Each line below is to be copied out exactly, and none may be omitted.
─── Data records
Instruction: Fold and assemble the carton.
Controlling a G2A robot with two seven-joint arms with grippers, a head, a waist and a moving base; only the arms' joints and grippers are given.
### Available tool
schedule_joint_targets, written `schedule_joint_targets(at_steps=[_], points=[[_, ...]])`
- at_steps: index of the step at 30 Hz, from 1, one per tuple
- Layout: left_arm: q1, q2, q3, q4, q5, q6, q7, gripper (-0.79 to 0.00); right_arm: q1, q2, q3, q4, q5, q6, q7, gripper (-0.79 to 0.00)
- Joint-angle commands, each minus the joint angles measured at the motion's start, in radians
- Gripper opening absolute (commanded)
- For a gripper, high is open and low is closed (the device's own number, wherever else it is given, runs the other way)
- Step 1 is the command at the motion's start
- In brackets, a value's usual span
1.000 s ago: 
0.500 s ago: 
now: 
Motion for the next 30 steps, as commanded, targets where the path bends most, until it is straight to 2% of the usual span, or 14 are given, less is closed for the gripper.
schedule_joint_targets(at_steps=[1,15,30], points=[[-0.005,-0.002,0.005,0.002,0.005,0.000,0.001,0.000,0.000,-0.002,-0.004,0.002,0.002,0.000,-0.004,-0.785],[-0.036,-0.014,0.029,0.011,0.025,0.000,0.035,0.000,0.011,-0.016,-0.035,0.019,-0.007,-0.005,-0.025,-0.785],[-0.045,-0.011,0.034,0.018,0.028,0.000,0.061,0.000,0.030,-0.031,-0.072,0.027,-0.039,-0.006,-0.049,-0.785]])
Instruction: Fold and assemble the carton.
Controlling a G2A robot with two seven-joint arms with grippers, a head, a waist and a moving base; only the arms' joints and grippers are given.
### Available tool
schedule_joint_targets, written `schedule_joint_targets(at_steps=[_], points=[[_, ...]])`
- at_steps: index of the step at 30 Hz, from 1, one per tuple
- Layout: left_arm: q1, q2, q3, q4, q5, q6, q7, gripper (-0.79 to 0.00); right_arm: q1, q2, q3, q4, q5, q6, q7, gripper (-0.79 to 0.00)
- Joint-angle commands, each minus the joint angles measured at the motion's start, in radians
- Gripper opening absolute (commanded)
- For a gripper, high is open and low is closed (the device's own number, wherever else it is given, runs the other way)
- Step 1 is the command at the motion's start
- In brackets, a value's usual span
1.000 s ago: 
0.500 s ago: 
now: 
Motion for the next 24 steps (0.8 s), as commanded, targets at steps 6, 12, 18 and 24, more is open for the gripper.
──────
**Solution to this exercise:**
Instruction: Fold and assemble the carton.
Controlling a G2A robot with two seven-joint arms with grippers, a head, a waist and a moving base; only the arms' joints and grippers are given.
### Available tool
schedule_joint_targets, written `schedule_joint_targets(at_steps=[_], points=[[_, ...]])`
- at_steps: index of the step at 30 Hz, from 1, one per tuple
- Layout: left_arm: q1, q2, q3, q4, q5, q6, q7, gripper (-0.79 to 0.00); right_arm: q1, q2, q3, q4, q5, q6, q7, gripper (-0.79 to 0.00)
- Joint-angle commands, each minus the joint angles measured at the motion's start, in radians
- Gripper opening absolute (commanded)
- For a gripper, high is open and low is closed (the device's own number, wherever else it is given, runs the other way)
- Step 1 is the command at the motion's start
- In brackets, a value's usual span
1.000 s ago: 
0.500 s ago: 
now: 
Motion for the next 30 steps, as commanded, targets where the path bends most, until it is straight to 2% of the usual span, or 14 are given, less is closed for the gripper.
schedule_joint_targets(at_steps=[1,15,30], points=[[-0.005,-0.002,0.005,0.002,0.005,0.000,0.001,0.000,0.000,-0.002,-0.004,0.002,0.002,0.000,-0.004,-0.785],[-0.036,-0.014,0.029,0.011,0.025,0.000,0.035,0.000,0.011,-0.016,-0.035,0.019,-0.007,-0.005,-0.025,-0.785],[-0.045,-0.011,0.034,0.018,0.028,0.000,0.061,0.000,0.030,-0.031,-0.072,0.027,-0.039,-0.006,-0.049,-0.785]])
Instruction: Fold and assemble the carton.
Controlling a G2A robot with two seven-joint arms with grippers, a head, a waist and a moving base; only the arms' joints and grippers are given.
### Available tool
schedule_joint_targets, written `schedule_joint_targets(at_steps=[_], points=[[_, ...]])`
- at_steps: index of the step at 30 Hz, from 1, one per tuple
- Layout: left_arm: q1, q2, q3, q4, q5, q6, q7, gripper (-0.79 to 0.00); right_arm: q1, q2, q3, q4, q5, q6, q7, gripper (-0.79 to 0.00)
- Joint-angle commands, each minus the joint angles measured at the motion's start, in radians
- Gripper opening absolute (commanded)
- For a gripper, high is open and low is closed (the device's own number, wherever else it is given, runs the other way)
- Step 1 is the command at the motion's start
- In brackets, a value's usual span
1.000 s ago: 
0.500 s ago: 
now: 
Motion for the next 24 steps (0.8 s), as commanded, targets at steps 6, 12, 18 and 24, more is open for the gripper.

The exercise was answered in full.